● HOW TO COMPLETE THIS TASK:
These records must be written out again exactly.

● RECORDS SUPPLIED:
===

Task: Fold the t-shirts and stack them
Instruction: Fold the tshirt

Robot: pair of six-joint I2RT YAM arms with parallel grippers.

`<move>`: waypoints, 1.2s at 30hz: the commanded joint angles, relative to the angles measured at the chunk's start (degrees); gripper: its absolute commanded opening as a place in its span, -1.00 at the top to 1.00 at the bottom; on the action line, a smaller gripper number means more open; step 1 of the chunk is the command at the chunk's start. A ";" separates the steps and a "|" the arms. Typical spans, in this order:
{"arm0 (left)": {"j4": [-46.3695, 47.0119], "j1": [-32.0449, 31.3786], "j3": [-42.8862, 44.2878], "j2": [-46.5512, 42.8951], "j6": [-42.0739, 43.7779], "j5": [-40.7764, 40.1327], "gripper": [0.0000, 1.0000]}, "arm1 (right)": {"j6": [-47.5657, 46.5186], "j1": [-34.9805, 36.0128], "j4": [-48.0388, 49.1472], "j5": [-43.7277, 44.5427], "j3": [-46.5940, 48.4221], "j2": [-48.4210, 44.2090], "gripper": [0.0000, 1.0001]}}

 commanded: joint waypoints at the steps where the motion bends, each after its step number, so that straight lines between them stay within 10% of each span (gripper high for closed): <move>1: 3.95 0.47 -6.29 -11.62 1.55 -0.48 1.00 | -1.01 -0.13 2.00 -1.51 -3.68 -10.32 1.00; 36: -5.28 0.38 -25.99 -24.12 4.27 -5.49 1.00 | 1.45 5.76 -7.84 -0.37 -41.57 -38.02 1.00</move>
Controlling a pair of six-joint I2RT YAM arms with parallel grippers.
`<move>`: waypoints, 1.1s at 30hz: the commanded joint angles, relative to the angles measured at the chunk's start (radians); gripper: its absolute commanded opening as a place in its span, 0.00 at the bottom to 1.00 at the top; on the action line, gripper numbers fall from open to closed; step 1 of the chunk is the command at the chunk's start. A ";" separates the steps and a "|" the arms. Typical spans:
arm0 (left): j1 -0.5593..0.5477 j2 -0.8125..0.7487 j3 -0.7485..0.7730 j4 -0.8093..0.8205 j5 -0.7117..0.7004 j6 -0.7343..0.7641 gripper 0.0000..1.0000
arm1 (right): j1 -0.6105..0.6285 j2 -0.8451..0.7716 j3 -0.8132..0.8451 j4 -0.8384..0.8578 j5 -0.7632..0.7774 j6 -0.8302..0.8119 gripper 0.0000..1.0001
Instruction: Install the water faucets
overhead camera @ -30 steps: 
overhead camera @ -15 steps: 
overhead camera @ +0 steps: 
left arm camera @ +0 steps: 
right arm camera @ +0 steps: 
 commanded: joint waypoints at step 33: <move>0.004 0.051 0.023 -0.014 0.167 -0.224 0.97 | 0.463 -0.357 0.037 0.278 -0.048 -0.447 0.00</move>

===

● YOUR RESPONSE:
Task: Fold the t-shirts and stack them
Instruction: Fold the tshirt

Robot: pair of six-joint I2RT YAM arms with parallel grippers.

`<move>`: waypoints, 1.2s at 30hz: the commanded joint angles, relative to the angles measured at the chunk's start (degrees); gripper: its absolute commanded opening as a place in its span, -1.00 at the top to 1.00 at the bottom; on the action line, a smaller gripper number means more open; step 1 of the chunk is the command at the chunk's start. A ";" separates the steps and a "|" the arms. Typical spans, in this order:
{"arm0 (left)": {"j4": [-46.3695, 47.0119], "j1": [-32.0449, 31.3786], "j3": [-42.8862, 44.2878], "j2": [-46.5512, 42.8951], "j6": [-42.0739, 43.7779], "j5": [-40.7764, 40.1327], "gripper": [0.0000, 1.0000]}, "arm1 (right)": {"j6": [-47.5657, 46.5186], "j1": [-34.9805, 36.0128], "j4": [-48.0388, 49.1472], "j5": [-43.7277, 44.5427], "j3": [-46.5940, 48.4221], "j2": [-48.4210, 44.2090], "gripper": [0.0000, 1.0001]}}

 commanded: joint waypoints at the steps where the motion bends, each after its step number, so that straight lines between them stay within 10% of each span (gripper high for closed): <move>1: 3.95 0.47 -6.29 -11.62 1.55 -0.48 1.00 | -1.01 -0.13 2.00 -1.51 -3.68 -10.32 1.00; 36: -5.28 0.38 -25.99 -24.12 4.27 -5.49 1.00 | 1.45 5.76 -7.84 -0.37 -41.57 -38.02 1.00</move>
Controlling a pair of six-joint I2RT YAM arms with parallel grippers.
`<move>`: waypoints, 1.1s at 30hz: the commanded joint angles, relative to the angles measured at the chunk's start (radians); gripper: its absolute commanded opening as a place in its span, 0.00 at the bottom to 1.00 at the top; on the action line, gripper numbers fall from open to closed; step 1 of the chunk is the command at the chunk's start. A ";" separates the steps and a "|" the arms. Typical spans:
arm0 (left): j1 -0.5593..0.5477 j2 -0.8125..0.7487 j3 -0.7485..0.7730 j4 -0.8093..0.8205 j5 -0.7117..0.7004 j6 -0.7343..0.7641 gripper 0.0000..1.0000
arm1 (right): j1 -0.6105..0.6285 j2 -0.8451..0.7716 j3 -0.8132..0.8451 j4 -0.8384..0.8578 j5 -0.7632..0.7774 j6 -0.8302..0.8119 gripper 0.0000..1.0001
Instruction: Install the water faucets
overhead camera @ -30 steps: 
overhead camera @ -15 steps: 
overhead camera @ +0 steps: 
left arm camera @ +0 steps: 
right arm camera @ +0 steps: 
 commanded: joint waypoints at step 33: <move>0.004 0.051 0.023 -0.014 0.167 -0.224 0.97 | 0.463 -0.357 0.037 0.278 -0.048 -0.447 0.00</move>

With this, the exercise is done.